Is it All that Good?
But despite the fact that these products are marketed to offer a great advantage—a glass that cleans itself—they are not without controversy. The fact remains, the windows still have to be cleaned occasionally.

“The public thinks it’s getting this magical potion of a product, and it isn’t. Some maintenance is still required,” said one fabricator who preferred to remain anonymous. “We are up front with our customers and tell them that it’s not self cleaning, but rather low maintenance.”

Another industry source, who also wished to remain anonymous, agreed that, yes, there are issues and concerns with these products. The first, he said, has to do with the fact that they are photocatalytic, meaning they have to be exposed to ultraviolet (UV) light in order to be activated.

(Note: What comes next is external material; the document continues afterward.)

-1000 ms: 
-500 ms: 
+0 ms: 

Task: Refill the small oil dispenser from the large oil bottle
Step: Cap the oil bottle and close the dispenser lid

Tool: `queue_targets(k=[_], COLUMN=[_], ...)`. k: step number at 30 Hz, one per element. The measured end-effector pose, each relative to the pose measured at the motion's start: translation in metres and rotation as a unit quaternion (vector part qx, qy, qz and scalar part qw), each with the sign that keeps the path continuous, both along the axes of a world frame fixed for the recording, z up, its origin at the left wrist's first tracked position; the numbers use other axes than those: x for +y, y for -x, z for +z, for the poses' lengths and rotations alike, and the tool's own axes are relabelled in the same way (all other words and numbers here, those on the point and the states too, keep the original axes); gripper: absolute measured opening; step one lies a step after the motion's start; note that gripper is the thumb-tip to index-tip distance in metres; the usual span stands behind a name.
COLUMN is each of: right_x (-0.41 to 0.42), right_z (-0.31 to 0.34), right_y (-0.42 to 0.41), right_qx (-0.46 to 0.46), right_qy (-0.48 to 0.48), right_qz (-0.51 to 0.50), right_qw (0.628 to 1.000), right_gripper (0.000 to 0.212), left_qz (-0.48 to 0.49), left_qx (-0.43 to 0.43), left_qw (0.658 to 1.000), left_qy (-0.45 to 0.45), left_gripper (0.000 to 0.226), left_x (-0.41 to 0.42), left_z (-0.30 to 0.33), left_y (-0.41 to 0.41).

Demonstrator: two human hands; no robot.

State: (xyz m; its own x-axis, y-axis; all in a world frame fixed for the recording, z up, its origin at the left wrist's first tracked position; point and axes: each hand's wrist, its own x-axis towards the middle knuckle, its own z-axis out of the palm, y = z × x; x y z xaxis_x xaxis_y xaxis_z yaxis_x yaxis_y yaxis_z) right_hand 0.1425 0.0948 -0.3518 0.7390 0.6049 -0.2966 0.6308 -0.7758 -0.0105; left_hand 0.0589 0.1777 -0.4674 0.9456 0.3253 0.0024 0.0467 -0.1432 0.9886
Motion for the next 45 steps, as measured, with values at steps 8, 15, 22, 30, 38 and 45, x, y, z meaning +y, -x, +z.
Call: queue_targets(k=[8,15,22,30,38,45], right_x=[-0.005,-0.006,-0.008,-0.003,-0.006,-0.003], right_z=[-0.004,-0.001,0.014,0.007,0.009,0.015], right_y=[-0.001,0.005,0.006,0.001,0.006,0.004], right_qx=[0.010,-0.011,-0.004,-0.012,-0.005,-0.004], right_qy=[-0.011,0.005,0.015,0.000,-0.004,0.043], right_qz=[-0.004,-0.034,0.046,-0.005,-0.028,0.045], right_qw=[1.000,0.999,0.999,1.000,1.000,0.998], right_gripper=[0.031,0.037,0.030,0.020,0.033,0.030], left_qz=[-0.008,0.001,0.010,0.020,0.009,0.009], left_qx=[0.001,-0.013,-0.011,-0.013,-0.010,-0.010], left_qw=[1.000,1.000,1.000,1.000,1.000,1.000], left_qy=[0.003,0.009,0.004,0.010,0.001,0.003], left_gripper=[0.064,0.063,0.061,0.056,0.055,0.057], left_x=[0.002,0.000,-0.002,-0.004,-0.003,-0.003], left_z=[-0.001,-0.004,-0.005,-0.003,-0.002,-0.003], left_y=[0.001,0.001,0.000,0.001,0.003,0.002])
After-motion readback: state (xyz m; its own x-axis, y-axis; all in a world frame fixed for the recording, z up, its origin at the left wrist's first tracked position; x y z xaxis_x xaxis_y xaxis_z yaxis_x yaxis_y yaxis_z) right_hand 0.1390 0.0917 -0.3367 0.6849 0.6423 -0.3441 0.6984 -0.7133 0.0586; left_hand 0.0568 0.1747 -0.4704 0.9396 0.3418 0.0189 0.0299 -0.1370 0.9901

“If you need UV light, what happens if you have screens on the windows or if you’re in a Northern elevation?”
Another concern he noted was that these products require water to wash away organic materials that can accumulate on glass. For arid climates, such as in Arizona, this can be a problem. 

When self-cleaning glasses first came on the scene, to handle such a situation, some glass manufacturers said the glass could be activated by simply spraying it with a garden hose. This, too, has been controversial.

“Window manufacturers will tell you to never spray windows with a hose because it can damage the sealant system,” said the source.

The third issue with these glass products involves contamination from silicone sealants. As mentioned previously, silicone sealants are hydrophobic and the coating used on these products is hydrophilic.

“This is concerning because it really could cause the glass to become hydrophobic,” he added.

So, regardless of what it’s called, the fact remains: though it may be minimal, these products still require some maintenance work and still have kinks to be ironed out before they will truly be the great glass innovation.